Exercise directions:
For the word "depth", state the number of lines in the data that contain it, and nothing else.

■ ■ ■ ■

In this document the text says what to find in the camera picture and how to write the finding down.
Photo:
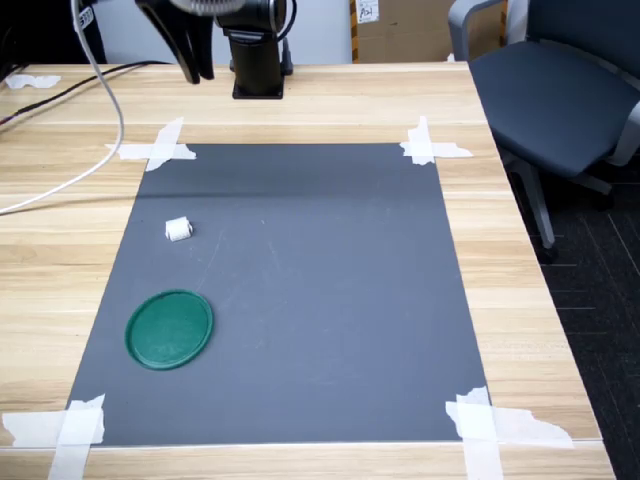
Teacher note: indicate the black screen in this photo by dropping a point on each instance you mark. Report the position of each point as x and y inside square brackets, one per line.
[40, 30]

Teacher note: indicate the white tape on mat corner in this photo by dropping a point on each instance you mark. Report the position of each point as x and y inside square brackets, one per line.
[425, 149]
[75, 430]
[480, 425]
[160, 150]

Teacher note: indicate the dark blue office chair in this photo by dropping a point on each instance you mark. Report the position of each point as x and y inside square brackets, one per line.
[550, 110]

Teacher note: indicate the small white plastic terminal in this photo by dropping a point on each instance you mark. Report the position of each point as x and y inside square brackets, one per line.
[178, 230]

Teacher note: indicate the dark grey mat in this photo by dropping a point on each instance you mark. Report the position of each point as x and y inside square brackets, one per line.
[300, 300]

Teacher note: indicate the loose white tape scrap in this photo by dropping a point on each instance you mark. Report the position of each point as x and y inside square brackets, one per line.
[30, 81]

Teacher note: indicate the round green lid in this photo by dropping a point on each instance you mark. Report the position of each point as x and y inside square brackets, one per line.
[169, 330]

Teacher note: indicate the brown cardboard box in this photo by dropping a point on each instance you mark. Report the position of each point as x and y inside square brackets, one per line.
[425, 35]

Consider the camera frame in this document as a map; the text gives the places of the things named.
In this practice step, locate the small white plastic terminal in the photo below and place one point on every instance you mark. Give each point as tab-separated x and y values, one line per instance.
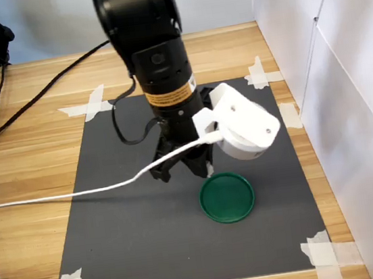
210	171

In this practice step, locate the round green lid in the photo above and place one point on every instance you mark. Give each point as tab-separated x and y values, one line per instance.
227	199

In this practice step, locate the dark grey mat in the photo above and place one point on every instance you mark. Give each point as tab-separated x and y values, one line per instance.
132	227

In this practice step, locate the white partition board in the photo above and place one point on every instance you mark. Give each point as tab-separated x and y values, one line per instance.
370	140
289	31

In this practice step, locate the white camera box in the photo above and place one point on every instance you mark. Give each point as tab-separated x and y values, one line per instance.
242	122

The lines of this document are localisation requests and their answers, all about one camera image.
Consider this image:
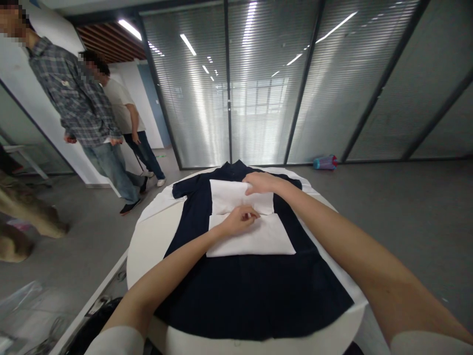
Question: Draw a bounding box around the dark navy shirt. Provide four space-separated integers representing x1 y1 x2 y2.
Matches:
153 159 356 342

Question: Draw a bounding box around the person's left hand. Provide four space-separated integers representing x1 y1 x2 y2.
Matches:
225 205 261 238

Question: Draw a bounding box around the clear plastic bag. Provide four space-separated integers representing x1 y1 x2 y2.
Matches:
0 280 51 355

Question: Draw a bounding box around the person's right hand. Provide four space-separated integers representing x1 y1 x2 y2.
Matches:
242 171 287 197

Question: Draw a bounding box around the colourful woven basket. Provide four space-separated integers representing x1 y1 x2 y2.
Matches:
313 154 338 172

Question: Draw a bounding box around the glass partition with blinds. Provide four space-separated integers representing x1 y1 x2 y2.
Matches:
138 0 473 172

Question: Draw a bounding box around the white garment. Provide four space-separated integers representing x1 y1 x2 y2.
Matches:
205 178 297 259

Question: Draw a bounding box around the black bag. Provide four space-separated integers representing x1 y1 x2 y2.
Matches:
69 295 125 355

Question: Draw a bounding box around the white low shelf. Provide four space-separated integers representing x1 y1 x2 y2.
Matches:
55 253 130 355

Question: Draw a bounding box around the white side table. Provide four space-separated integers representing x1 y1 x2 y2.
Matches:
0 144 51 182

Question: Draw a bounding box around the beige fuzzy fabric heap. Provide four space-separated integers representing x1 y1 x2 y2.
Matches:
0 169 70 264

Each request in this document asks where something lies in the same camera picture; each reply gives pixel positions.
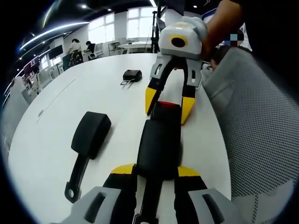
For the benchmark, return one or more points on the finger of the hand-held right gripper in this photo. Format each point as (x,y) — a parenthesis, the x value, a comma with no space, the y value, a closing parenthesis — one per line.
(190,98)
(155,84)

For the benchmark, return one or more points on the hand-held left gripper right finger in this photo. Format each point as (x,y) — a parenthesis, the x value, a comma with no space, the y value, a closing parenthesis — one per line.
(198,203)

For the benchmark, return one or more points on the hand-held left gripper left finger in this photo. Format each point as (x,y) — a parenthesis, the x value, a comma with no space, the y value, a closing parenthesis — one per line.
(109,200)

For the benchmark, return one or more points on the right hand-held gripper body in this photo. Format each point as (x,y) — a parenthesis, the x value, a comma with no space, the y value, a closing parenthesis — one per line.
(181,40)

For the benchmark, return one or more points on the metal seat belt tongue black head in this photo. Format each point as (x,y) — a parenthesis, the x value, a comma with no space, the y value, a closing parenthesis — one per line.
(132,75)

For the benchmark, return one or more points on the black seat belt buckle red button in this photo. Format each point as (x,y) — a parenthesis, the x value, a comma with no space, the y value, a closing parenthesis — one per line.
(161,140)

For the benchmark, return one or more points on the person's right forearm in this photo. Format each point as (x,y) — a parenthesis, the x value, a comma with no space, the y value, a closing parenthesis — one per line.
(222,21)

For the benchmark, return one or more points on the black tripod stand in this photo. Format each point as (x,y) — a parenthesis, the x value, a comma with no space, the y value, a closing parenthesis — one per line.
(156,28)

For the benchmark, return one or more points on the white office desk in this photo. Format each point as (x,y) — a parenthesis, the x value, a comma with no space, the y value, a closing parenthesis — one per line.
(136,46)

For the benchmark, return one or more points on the grey mesh office chair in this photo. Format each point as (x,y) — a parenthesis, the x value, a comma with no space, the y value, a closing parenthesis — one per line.
(257,121)

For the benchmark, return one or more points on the person's body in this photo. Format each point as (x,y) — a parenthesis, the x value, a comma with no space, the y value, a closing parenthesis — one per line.
(271,25)

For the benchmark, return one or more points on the black monitor screen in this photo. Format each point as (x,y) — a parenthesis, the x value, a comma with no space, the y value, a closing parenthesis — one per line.
(55,51)

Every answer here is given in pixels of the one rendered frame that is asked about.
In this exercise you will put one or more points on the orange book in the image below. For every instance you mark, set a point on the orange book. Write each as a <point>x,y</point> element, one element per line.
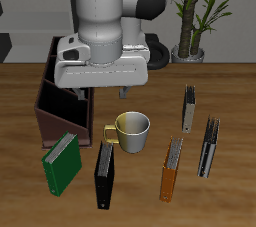
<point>169,181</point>

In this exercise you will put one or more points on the green book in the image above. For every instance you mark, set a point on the green book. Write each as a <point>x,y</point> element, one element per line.
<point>65,167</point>

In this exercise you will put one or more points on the dark brown desk caddy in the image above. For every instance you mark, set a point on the dark brown desk caddy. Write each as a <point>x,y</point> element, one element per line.
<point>63,111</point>

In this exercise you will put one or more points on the pot plant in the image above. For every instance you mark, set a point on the pot plant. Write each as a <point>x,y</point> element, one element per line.
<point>186,27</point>

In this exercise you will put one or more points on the black book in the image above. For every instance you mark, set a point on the black book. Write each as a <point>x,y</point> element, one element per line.
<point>104,184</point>

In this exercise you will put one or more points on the dark grey book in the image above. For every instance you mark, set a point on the dark grey book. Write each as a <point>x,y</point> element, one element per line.
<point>207,157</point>

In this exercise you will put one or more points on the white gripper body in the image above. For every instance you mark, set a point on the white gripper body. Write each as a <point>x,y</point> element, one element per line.
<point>103,74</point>

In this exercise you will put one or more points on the yellow and white mug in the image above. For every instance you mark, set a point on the yellow and white mug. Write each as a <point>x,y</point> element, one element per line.
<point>133,136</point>

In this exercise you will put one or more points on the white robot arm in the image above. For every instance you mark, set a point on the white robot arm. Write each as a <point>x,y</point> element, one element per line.
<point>98,7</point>

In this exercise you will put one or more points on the beige book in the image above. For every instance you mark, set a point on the beige book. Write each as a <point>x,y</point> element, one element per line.
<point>188,114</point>

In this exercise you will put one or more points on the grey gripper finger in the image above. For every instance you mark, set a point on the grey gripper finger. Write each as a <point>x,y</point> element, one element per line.
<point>80,93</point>
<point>124,91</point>

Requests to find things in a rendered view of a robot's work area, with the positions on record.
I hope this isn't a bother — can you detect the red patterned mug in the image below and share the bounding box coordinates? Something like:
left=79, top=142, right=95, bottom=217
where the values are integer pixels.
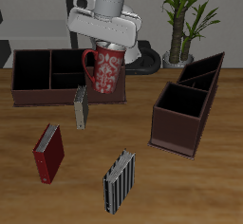
left=82, top=42, right=127, bottom=95

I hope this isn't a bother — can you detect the black and grey striped book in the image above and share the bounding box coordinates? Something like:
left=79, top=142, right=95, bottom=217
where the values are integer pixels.
left=102, top=148, right=137, bottom=215

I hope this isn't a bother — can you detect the dark brown desk caddy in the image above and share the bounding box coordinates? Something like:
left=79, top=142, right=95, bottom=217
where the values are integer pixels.
left=10, top=47, right=127, bottom=107
left=147, top=51, right=226, bottom=160

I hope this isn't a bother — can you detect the red book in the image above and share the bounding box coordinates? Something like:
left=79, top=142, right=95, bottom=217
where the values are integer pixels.
left=32, top=122, right=65, bottom=185

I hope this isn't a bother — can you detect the green pot plant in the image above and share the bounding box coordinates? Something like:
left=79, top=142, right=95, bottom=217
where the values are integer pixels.
left=161, top=0, right=225, bottom=69

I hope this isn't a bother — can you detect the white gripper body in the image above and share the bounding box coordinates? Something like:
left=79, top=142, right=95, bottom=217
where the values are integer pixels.
left=66, top=7, right=139, bottom=49

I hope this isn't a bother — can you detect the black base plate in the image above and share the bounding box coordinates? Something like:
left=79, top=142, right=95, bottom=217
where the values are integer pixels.
left=124, top=39, right=162, bottom=76

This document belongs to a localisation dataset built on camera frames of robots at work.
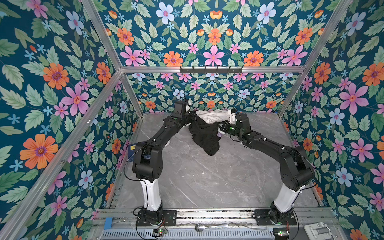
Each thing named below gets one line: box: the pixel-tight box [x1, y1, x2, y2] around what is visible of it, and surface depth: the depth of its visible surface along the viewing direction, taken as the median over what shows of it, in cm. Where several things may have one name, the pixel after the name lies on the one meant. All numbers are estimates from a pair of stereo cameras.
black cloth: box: [188, 115, 221, 156], surface depth 99 cm
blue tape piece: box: [104, 217, 113, 230], surface depth 74 cm
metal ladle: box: [195, 223, 229, 233], surface depth 71 cm
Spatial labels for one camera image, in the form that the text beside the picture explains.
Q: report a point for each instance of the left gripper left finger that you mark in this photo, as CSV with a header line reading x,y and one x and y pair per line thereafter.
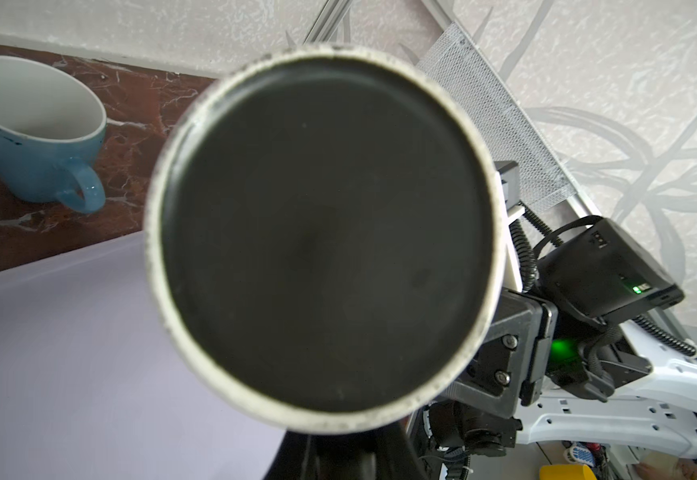
x,y
296,458

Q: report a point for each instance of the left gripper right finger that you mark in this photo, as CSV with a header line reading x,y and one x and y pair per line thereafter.
x,y
395,457

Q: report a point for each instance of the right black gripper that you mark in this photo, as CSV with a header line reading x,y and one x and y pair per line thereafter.
x,y
512,361

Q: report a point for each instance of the black mug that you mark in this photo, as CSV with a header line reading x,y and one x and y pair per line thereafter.
x,y
324,238

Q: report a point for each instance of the blue dotted square mug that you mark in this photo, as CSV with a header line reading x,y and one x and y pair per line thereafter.
x,y
52,128

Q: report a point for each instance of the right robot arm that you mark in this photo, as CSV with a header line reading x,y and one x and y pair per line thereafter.
x,y
578,351

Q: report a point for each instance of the lavender plastic tray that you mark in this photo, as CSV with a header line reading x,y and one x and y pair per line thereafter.
x,y
91,388

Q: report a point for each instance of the white wire basket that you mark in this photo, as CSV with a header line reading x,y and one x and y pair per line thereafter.
x,y
459,66

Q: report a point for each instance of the aluminium frame rail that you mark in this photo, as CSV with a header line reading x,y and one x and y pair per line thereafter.
x,y
333,13

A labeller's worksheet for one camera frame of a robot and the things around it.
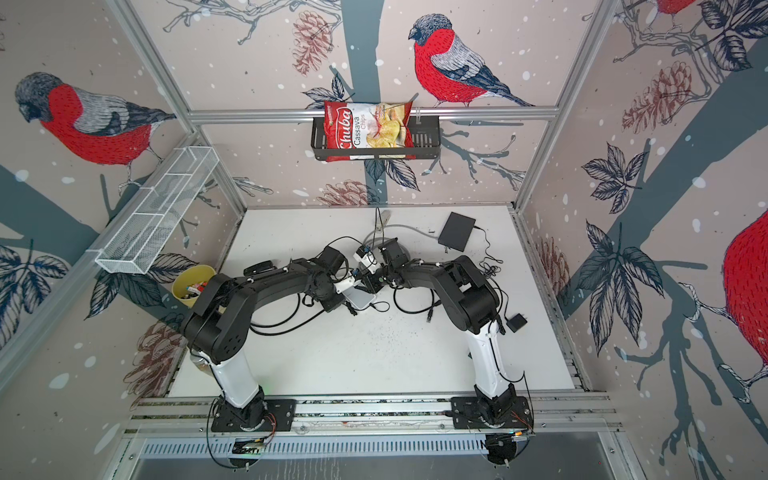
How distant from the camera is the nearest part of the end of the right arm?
0.82m

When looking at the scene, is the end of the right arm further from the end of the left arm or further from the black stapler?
the black stapler

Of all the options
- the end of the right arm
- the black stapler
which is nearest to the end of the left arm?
the end of the right arm

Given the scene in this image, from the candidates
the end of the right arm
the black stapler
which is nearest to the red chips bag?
the end of the right arm

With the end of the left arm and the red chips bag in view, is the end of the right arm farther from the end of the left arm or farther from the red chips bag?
the red chips bag
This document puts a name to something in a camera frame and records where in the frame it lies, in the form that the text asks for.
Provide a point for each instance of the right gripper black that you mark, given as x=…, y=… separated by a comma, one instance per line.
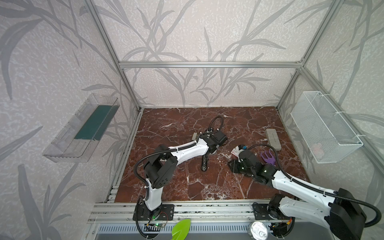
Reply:
x=237, y=166

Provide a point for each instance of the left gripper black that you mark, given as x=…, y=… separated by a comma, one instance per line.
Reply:
x=204, y=159

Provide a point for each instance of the black stapler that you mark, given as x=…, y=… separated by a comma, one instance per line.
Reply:
x=204, y=165

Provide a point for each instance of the red white staples box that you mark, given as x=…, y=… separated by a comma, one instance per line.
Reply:
x=235, y=152

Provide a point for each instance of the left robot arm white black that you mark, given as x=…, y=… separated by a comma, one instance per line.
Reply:
x=157, y=169

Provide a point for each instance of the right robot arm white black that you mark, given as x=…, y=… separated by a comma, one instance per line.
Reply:
x=345, y=216

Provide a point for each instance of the purple pink hand rake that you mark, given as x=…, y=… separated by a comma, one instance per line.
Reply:
x=268, y=157

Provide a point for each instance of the round silver can lid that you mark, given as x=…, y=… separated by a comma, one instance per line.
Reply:
x=257, y=231

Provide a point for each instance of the pink item in basket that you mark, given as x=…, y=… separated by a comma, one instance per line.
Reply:
x=317, y=150

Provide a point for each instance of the green leaf sticker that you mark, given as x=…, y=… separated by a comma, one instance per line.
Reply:
x=181, y=230

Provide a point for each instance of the small green circuit board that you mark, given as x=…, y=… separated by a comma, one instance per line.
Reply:
x=156, y=225

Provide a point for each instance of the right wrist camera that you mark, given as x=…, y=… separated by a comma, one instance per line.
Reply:
x=241, y=147

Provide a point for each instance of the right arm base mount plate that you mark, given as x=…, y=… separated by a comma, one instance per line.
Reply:
x=260, y=212

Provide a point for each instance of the white wire mesh basket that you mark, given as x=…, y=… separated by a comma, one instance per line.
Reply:
x=320, y=122

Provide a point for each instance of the clear plastic wall tray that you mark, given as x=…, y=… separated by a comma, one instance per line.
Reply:
x=80, y=137

■ ■ ■ ■

Solution to this problem:
4